Sin dalle prime scene della rappresentazione di questo “Louise e Renée”
si evince che scaturisce da una
visione profondamente al femminile - e quella della regista Bergamasco lo è -
che viene proposta al pubblico da due interpreti capaci di restituire quell’eterno doppiofemminile
che oggi, come nell’ottocento, è ancora parte del conflitto nel quale le donne
si dibattono passando dall’Eden dell’infanzia alla disillusione dell’età
adulta: essere mogli/madri o spiriti liberi non soggetti ad alcuna restrizione
famigliare e sociale? E possono questi due aspetti convivere e, soprattutto,
comunicare tra loro?
Di muri interiori ed esterni lo spettacolo ci parla:
quelli che furono del collegio dove Louise e Renèe trascorsero 9 anni
dell’infanzia e quelli che le imprigionano da adulte, mentre loro danno voce,
prima alla giocosità ed allegra fisicità dell’infanzia e, dopo, alla rabbia,
alla frustrazione, al dolore, al rimpianto del proustiano tempo perduto.
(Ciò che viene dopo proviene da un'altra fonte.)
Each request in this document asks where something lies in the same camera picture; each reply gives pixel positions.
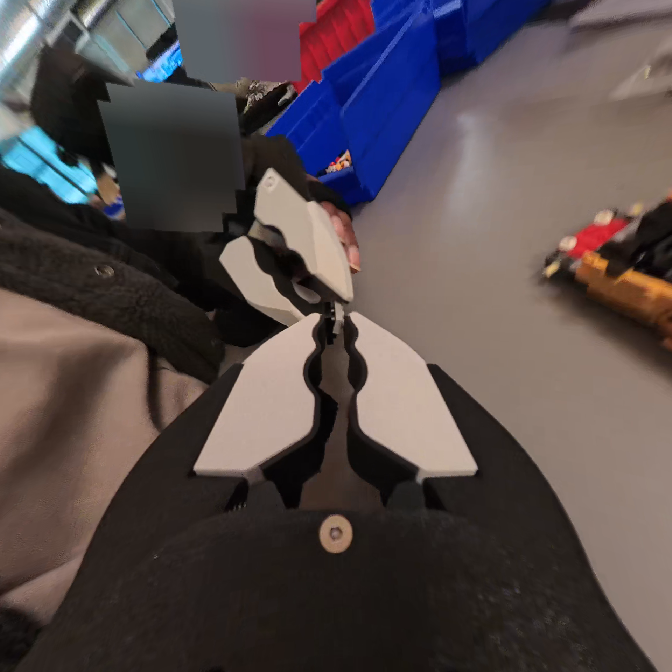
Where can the long grey lego plate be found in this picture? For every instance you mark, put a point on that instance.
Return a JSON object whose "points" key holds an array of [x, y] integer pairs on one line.
{"points": [[340, 317]]}

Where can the small black lego piece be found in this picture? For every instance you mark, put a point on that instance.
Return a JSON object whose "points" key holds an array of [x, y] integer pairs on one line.
{"points": [[330, 330]]}

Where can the red storage bin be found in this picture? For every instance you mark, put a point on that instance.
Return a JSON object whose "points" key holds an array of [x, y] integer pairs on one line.
{"points": [[336, 42]]}

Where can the empty blue storage bin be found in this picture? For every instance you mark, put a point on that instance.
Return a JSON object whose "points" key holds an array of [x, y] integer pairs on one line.
{"points": [[488, 31]]}

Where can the black chair headrest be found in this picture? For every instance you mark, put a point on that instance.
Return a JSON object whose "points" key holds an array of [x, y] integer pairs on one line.
{"points": [[68, 105]]}

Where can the yellow lego car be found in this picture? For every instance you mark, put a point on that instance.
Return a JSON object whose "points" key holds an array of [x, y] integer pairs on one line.
{"points": [[619, 294]]}

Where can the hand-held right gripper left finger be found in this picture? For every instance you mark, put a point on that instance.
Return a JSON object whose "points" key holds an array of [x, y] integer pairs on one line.
{"points": [[262, 409]]}

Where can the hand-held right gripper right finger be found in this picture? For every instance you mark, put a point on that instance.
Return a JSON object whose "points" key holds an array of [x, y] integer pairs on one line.
{"points": [[409, 414]]}

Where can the person's left hand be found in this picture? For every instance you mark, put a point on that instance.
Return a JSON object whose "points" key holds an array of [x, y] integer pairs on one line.
{"points": [[349, 241]]}

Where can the pile of lego pieces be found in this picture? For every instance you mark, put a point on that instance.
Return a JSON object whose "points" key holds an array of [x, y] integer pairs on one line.
{"points": [[338, 164]]}

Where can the blue bin with lego pieces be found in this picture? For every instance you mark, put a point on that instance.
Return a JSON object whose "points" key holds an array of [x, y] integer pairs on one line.
{"points": [[388, 105]]}

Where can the taupe sweatshirt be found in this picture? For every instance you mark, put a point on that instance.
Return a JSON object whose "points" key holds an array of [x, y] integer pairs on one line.
{"points": [[63, 420]]}

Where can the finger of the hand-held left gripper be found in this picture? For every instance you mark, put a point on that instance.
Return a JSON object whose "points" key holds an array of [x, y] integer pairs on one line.
{"points": [[315, 236], [252, 273]]}

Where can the silver ventilation duct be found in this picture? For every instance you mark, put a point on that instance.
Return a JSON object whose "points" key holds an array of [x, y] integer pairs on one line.
{"points": [[26, 36]]}

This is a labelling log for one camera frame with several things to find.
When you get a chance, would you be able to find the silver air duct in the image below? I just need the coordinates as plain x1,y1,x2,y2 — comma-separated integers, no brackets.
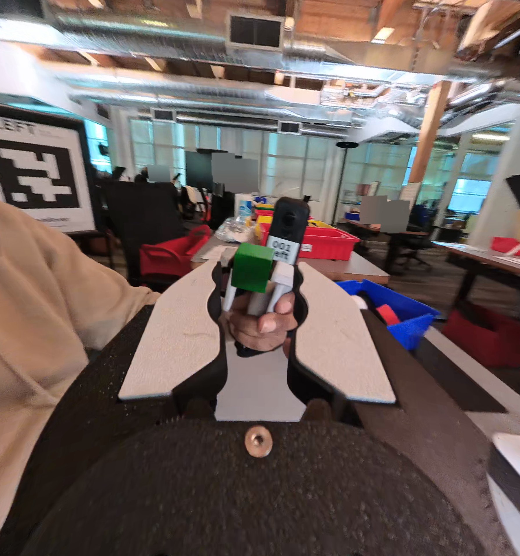
0,13,460,131

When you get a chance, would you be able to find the ceiling air vent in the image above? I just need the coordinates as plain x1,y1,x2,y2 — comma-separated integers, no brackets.
229,13,285,49

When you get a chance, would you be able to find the clear plastic bag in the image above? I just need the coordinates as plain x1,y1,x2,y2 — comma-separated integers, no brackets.
218,219,257,244

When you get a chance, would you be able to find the red plastic bin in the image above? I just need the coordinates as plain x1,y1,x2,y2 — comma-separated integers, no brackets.
491,237,520,259
260,226,361,262

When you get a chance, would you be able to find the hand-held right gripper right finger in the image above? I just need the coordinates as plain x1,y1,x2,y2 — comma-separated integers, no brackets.
288,262,396,404

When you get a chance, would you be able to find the red bag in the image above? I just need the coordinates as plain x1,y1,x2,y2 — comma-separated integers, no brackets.
442,304,520,368

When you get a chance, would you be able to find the black monitor screen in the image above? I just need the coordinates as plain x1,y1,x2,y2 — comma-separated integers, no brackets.
185,150,229,195

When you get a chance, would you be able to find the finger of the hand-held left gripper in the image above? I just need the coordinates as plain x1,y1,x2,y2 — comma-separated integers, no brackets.
265,263,295,314
222,260,240,312

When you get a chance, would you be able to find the printed tag poster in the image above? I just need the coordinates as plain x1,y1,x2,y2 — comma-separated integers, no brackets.
0,102,97,235

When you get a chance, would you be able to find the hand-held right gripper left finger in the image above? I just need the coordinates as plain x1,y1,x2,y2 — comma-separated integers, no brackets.
118,261,228,400

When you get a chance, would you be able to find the red plastic strip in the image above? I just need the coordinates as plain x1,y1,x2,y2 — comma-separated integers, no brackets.
376,304,402,327

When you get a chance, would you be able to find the person's left forearm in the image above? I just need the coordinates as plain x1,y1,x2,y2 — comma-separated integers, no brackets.
0,200,161,544

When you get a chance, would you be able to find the blue plastic bin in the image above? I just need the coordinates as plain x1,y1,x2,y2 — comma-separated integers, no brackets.
336,279,441,351

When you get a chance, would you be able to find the green wooden cube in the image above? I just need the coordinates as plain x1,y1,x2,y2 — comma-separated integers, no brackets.
231,242,275,295

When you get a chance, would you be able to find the red backpack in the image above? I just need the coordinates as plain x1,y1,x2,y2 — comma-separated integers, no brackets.
139,225,213,279

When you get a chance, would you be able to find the long wooden desk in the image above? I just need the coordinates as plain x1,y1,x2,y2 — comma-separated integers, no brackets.
433,241,520,306

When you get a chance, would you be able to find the person's left hand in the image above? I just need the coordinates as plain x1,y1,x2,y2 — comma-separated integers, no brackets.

E se il corpo è prigioniero di invisibili catene –
meravigliosamente rappresentate dalla fasciatura che cinge il loro punto vita e
della quale tenteranno di liberarsi in una delle più belle scene dello
spettacolo – la parola, che tra le due donne lo sostituisce, è libera e ne è la
regina incontrastata.
E’ infatti la Parola la vera protagonista, la parola
che si sostituisce al contatto tra loro, la parola che è confessione intima e
non solo comunicazione con l’altra da se, la parola che sovrasta gli eventi, la
parola che prima è infantile gorgeggio e dopo urlo rabbioso. E poi si fa
silenzio.
Effettivamente si può pensare che Louise e Renée
potrebbero essere una sola figura femminile che contiene duplici aspetti,
quelle sfumature e variegature che sono le mille parti di ogni donna, che se
integrate tra loro compongono un femminile armonioso ma, se restano separate –
come rappresentato in questo spettacolo – frantumano la personalità.
Bravissima Federica Fracassi/Renée con la sua mimica
espressiva supportata da un volto dai lineamenti ottocenteschi e dalla sua
recitazione classica, qui perfetta. La sua magnifica interpretazione riconduce
ad un’attorialità che oseremmo definire demodè
e che ricorda le grandi attrici teatrali italiane del passato, una per tutte
Lydia Alfonsi. Questo “far teatro come una volta”, che non è incapacità di
esprimersi con nuove formule recitative ma è espressione di una dote
eccezionale di trasfigurarsi in un tempo altro e, nel medesimo istante, di
essere prepotentemente nel presente della sala, ipnotizzandola, facendola
vibrare con le vocali, con le consonanti che in Renée si fanno parola/verbo.
Perfetta pure Isabella Ragonese nella fase in cui è la
giovane Louise, che il suo corpo minuto e il suo viso da fanciulla incarnano
con naturalezza. Credibili e autenticamente plausibili, da attrice ben
impostata, le sue squillanti e squisite risate di vezzosa ragazza ancora ignara
del dolore che gioca, anche con gioco dolcemente ambiguo, grazie alle movenze
fluenti di un corpo non ancora espressione di donna compiuta, quasi a volerlo
far vibrare-librare nell’aria. Sarà la voce, invece, a scandire il tempo, nel
“tic-tac” ripetitivo delle parole. “Renée
dove sei?”: è forse il suo modo indiretto di domandarsi: “Io, dove sono? L’altra parte di me dov’è?”.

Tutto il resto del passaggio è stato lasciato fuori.